What amazes me is that now, after having done exactly what Hudson warned the US government not to do in the 1970s, many otherwise relatively orthodox economists are beginning to worry about this. Hudson may be on the more "sky-is-falling" end of things, but his analysis was right on the nail in 1972 and is still there today: worst case scenario - massive recession and massive devaluation of the dollar (by massive I mean, unprecedented). Former US Treasury Secretary, Robert Rubin was quoted in March 16, 2006 WSJ as saying that "The probabilities are extremely high that if we don't address these imbalances, then at some point, and it could be years down the road, we'll pay a very big price." We are in a limbo world where no one really knows how this problem is going to play out, but Hudson should be credited for being one of the first, and longest-running, advocates for addressing this problem. Too bad it has taken so many decades for people to recognize what he has been telling us all along about balance of payments deficits.
The rest of the argument Hudson makes in this book is a bit tough to follow, though. Essentially, Hudson attempts to show how the US has, during this century but especially since WWII, systematically sought to manipulate all of the great economic institution-building opportunities following WWII to advance the interests of the US over other countries. Coming off the gold standard and running up a balance of payments deficit was just one of many ways in which this occurred. The US largely succeeded. The GATT (now WTO), World Bank, IMF, all bear American "fingerprints".
I agree that the mega-institutions of the contemporary world economic and political machine are largely the unilateral creation of the US, imposed on the other great nations at a time when the other nations were particularly vulnerable to US force of will and not particular inclined to be heterodox visionaries. I also agree that the US in general has probably used as much leverage as it could in negotiating all of the defining institutions in which it had any hand in constructing.

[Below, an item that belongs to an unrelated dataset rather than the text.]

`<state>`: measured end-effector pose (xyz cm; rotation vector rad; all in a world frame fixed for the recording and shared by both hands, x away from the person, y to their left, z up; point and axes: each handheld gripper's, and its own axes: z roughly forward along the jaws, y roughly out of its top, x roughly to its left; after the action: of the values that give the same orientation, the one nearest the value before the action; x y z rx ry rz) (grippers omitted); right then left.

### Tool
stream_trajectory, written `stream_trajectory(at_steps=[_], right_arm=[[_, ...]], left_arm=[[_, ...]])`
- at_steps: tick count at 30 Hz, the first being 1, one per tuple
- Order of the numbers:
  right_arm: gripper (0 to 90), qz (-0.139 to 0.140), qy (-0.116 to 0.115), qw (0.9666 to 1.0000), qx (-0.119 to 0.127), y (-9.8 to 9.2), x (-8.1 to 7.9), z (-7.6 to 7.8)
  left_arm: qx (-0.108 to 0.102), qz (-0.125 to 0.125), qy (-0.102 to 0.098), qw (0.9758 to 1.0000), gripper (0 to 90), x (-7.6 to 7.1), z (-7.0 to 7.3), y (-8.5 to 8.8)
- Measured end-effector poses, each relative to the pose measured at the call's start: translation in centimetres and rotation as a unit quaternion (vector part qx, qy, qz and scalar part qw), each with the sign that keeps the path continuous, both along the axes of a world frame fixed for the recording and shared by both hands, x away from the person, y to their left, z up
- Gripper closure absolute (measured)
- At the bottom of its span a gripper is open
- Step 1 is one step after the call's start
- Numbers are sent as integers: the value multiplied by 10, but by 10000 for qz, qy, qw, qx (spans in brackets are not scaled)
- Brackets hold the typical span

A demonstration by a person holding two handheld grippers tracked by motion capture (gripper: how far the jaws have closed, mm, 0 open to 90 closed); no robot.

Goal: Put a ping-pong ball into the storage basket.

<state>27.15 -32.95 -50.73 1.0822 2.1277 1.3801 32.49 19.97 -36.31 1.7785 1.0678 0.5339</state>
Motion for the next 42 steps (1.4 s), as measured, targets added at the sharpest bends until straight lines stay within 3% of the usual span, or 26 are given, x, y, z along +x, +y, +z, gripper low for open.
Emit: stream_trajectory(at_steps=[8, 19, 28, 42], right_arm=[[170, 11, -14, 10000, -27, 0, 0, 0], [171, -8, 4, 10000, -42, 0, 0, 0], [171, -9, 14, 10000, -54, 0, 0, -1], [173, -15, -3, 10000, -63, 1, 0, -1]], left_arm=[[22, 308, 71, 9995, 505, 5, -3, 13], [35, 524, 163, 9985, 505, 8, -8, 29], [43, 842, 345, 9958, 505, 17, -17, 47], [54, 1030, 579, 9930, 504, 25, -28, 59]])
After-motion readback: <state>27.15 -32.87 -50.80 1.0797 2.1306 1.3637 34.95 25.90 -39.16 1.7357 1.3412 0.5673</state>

And yet, how could it have been any different? National governments pursue their self-interest and the interest of their citizens, often at the expense of other national governments and their citizens. The nation-state system is set up to work that way. But is the problem really one of US bad behavior, as Hudson suggests? Isn't the problem really structural? In the nation-state world, wherein the world is divided up into pseudo-autonomous political monopolies, each individually endowed with particular strengths and weaknesses, and all pitted against each other in a laissez-faire system where the only things that keep nation-states from raping and killing each other to oblivion are, good faith and the fact that the balance of power among the nation-states is enough to keep each monopoly contained in its behavior towards the other monopolies, what sort of behavior could we have expected from the US, a nation-state that, at a series of pivotal moments in 20th century history, found itself with "golden opportunities" to take advantage of other nations' weaknesses and advance its own power? Would the French, or the Brits, or the Japanese, or the Italians, or the Germans, or the Russians have behaved any different if they found themselves holding all the cards in 1945 instead of the US?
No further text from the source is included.